▸ INSTRUCTIONS TO FOLLOW
Instruction for the entries that follow: retype exactly the lines from the line with "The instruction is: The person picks" to the line with "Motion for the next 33", both included, and omit all others.

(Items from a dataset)
• • • • •
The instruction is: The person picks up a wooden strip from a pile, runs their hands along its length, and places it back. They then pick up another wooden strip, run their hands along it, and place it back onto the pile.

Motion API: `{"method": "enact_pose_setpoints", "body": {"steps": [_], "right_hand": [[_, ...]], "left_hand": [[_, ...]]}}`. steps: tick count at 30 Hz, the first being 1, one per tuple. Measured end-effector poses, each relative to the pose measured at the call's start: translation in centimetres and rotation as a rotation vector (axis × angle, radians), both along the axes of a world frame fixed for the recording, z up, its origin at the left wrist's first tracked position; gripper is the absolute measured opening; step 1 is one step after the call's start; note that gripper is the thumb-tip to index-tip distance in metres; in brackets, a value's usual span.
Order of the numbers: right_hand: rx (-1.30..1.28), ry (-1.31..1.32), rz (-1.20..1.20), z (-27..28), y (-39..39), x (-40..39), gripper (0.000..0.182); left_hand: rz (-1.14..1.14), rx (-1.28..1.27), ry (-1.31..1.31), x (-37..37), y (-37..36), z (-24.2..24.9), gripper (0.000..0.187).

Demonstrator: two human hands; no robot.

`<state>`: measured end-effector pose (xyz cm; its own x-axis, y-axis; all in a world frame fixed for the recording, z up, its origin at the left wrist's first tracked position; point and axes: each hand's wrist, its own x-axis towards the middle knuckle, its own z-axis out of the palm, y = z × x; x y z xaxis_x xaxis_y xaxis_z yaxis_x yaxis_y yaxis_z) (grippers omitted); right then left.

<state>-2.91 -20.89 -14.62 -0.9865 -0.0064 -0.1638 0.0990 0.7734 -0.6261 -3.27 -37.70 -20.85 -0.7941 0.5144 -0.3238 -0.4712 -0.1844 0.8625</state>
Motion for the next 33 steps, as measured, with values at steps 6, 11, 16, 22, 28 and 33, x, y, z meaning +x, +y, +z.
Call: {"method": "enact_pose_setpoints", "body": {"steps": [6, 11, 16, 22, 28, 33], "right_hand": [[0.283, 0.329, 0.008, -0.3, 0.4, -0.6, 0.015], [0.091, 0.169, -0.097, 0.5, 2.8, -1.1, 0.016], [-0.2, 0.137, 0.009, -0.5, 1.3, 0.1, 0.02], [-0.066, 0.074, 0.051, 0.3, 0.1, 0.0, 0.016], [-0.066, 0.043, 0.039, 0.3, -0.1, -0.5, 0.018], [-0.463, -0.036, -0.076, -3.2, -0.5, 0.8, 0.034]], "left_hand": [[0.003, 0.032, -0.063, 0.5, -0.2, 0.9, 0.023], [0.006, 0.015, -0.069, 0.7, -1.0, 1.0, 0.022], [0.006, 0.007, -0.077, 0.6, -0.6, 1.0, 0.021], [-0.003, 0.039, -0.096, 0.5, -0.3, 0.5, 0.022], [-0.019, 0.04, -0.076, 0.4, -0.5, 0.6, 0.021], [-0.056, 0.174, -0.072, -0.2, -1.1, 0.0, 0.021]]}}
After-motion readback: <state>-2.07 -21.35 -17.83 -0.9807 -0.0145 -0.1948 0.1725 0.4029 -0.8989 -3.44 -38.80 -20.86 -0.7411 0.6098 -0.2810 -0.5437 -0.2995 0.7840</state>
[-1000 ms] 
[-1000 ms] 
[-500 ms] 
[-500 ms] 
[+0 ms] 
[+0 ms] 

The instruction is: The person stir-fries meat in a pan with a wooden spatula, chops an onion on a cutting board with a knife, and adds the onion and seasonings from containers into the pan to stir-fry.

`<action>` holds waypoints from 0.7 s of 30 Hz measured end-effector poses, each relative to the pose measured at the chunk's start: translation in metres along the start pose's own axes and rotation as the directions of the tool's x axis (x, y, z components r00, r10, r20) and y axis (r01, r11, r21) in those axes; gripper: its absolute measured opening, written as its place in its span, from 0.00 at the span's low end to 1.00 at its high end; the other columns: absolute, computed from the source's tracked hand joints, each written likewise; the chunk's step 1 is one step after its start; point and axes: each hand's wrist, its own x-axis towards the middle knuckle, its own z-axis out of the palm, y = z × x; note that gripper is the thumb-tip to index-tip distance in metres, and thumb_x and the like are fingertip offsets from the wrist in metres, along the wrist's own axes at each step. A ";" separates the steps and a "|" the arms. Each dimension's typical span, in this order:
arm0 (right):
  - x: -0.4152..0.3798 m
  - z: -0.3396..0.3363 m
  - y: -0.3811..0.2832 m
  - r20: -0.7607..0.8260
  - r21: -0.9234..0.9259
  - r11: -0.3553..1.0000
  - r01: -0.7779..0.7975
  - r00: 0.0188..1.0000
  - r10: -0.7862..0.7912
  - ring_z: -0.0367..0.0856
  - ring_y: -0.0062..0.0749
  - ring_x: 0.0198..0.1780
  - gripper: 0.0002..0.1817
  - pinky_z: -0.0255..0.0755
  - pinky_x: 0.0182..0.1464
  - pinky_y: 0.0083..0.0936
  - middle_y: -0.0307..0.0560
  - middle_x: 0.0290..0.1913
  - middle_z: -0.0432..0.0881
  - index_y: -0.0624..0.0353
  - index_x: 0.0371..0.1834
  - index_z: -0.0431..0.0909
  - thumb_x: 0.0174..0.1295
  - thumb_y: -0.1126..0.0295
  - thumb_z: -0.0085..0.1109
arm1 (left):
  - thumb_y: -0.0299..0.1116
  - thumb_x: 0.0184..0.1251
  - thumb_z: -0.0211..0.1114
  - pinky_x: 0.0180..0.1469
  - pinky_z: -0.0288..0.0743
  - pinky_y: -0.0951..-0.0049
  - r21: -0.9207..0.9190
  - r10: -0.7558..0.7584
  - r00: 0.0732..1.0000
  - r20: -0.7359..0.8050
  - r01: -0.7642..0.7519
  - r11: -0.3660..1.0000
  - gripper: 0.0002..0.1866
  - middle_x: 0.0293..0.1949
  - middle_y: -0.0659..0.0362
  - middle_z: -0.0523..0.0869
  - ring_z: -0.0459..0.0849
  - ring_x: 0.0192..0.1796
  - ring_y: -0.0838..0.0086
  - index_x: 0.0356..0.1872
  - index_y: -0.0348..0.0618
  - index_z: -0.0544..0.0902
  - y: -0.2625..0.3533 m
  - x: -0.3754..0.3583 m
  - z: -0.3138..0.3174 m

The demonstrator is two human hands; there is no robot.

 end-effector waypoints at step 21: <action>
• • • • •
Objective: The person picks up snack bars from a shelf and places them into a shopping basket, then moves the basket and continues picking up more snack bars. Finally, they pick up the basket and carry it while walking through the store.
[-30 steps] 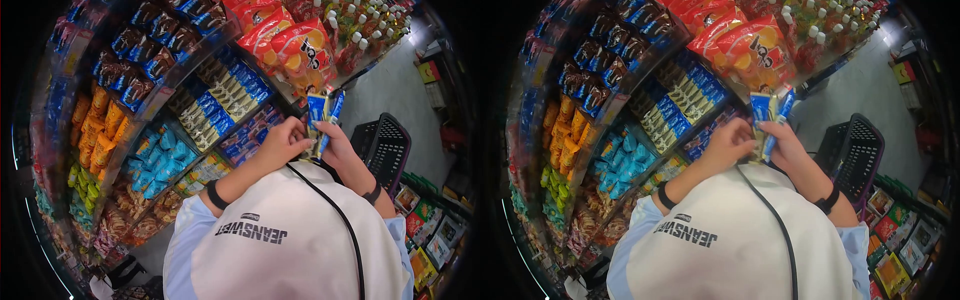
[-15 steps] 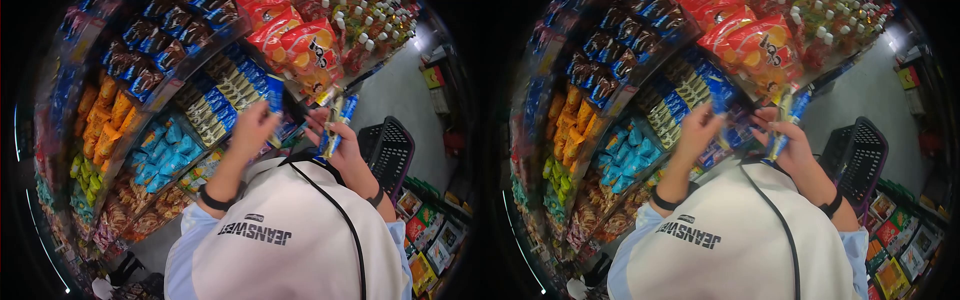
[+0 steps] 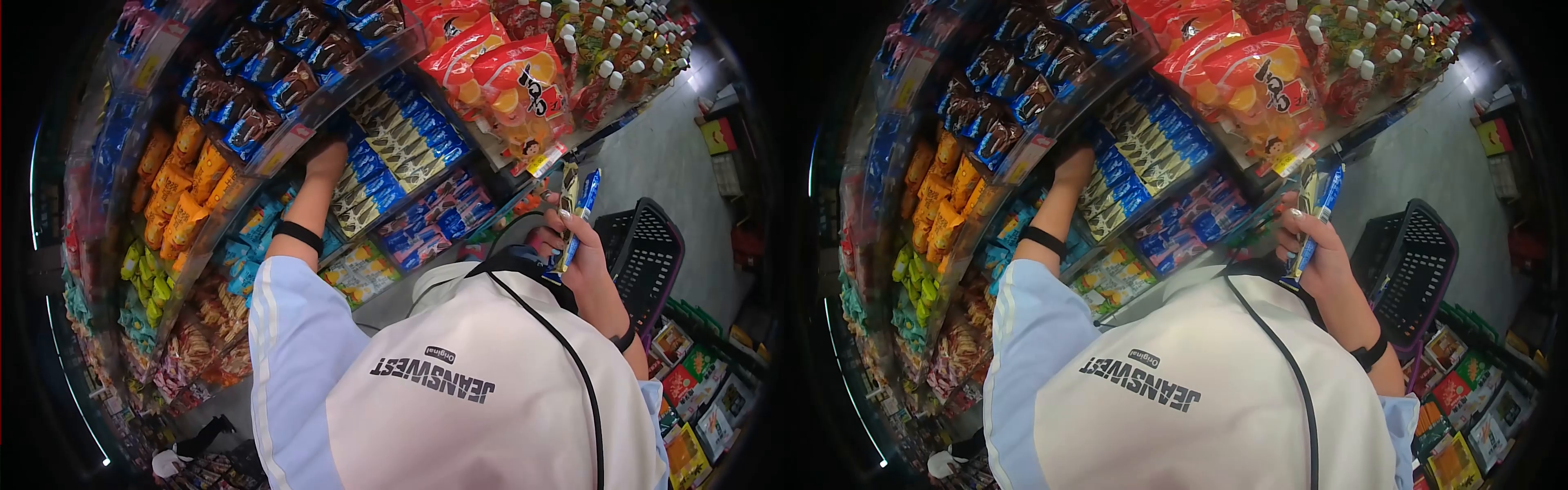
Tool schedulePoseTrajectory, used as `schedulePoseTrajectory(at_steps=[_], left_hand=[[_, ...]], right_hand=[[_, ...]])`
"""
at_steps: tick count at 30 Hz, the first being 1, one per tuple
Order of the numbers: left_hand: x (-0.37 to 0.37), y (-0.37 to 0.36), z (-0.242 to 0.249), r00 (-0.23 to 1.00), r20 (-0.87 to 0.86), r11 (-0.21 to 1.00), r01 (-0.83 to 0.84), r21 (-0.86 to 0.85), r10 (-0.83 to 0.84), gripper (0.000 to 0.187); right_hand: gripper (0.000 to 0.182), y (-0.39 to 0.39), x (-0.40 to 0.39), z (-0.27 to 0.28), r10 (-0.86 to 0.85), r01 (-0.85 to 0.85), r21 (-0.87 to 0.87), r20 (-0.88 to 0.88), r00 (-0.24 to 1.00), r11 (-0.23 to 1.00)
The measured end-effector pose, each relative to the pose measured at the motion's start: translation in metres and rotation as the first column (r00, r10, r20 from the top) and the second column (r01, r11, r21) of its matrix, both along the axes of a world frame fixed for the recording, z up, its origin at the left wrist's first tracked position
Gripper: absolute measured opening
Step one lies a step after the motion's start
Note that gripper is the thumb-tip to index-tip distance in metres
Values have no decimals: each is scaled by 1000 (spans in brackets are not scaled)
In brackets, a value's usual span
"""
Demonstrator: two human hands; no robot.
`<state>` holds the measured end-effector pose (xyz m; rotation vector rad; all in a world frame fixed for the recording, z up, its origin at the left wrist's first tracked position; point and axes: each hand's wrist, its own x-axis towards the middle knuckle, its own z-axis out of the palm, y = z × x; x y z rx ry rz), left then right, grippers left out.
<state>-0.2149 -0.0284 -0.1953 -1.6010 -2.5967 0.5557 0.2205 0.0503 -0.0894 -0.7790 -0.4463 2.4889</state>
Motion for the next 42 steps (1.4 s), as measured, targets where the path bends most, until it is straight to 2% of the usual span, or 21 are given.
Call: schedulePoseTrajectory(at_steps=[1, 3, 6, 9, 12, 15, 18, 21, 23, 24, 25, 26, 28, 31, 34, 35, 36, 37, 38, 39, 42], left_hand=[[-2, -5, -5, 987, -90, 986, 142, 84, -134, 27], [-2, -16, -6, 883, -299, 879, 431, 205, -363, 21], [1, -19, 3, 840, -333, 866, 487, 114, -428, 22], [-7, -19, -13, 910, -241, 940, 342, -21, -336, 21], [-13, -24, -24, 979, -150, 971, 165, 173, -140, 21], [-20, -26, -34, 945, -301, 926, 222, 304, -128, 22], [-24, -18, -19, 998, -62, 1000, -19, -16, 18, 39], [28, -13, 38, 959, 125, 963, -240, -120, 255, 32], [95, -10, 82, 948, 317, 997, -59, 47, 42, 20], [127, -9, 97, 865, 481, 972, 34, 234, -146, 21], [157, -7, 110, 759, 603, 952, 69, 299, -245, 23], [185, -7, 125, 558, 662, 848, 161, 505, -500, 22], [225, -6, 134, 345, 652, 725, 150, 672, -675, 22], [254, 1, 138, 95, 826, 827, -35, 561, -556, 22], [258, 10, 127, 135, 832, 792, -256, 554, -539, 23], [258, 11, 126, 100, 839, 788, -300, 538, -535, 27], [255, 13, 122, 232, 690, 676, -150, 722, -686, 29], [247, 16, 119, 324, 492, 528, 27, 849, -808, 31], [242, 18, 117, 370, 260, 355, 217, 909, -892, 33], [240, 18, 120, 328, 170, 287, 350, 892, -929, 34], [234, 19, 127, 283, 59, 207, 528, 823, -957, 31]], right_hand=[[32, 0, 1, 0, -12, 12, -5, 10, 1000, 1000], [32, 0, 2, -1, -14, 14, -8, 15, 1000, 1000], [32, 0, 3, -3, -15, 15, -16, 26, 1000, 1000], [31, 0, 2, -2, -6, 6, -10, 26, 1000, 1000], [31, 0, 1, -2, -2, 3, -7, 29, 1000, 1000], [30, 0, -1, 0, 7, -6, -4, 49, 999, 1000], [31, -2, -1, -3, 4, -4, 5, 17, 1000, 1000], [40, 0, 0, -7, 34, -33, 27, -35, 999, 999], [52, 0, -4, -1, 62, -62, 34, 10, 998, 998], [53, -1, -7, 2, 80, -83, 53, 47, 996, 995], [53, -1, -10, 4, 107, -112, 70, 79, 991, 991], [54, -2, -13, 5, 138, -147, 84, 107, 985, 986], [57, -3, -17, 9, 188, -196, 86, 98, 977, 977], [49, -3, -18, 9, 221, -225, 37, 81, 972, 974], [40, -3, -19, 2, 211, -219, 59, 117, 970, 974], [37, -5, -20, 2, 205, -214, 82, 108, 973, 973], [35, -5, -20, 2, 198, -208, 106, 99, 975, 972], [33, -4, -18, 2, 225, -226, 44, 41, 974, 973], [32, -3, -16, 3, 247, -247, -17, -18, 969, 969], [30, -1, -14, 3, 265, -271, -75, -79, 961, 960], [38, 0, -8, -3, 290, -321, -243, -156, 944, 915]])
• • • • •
▸ WRITTEN ANSWER
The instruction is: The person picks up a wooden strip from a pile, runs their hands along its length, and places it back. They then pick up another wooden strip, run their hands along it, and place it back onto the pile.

Motion API: `{"method": "enact_pose_setpoints", "body": {"steps": [_], "right_hand": [[_, ...]], "left_hand": [[_, ...]]}}`. steps: tick count at 30 Hz, the first being 1, one per tuple. Measured end-effector poses, each relative to the pose measured at the call's start: translation in centimetres and rotation as a rotation vector (axis × angle, radians), both along the axes of a world frame fixed for the recording, z up, its origin at the left wrist's first tracked position; gripper is the absolute measured opening; step 1 is one step after the call's start; note that gripper is the thumb-tip to index-tip distance in metres; in brackets, a value's usual span.
Order of the numbers: right_hand: rx (-1.30..1.28), ry (-1.31..1.32), rz (-1.20..1.20), z (-27..28), y (-39..39), x (-40..39), gripper (0.000..0.182); left_hand: rz (-1.14..1.14), rx (-1.28..1.27), ry (-1.31..1.31), x (-37..37), y (-37..36), z (-24.2..24.9), gripper (0.000..0.187).

Demonstrator: two human hands; no robot.

`<state>`: measured end-effector pose (xyz cm; its own x-axis, y-axis; all in a world frame fixed for the recording, z up, its origin at the left wrist's first tracked position; point and axes: each hand's wrist, its own x-axis towards the middle knuckle, its own z-axis out of the palm, y = z × x; x y z xaxis_x xaxis_y xaxis_z yaxis_x yaxis_y yaxis_z) (grippers omitted); right then left.

<state>-2.91 -20.89 -14.62 -0.9865 -0.0064 -0.1638 0.0990 0.7734 -0.6261 -3.27 -37.70 -20.85 -0.7941 0.5144 -0.3238 -0.4712 -0.1844 0.8625</state>
Motion for the next 33 steps, as measured, with values at steps 6, 11, 16, 22, 28 and 33, x, y, z meaning +x, +y, +z.

No other output belongs with this exercise.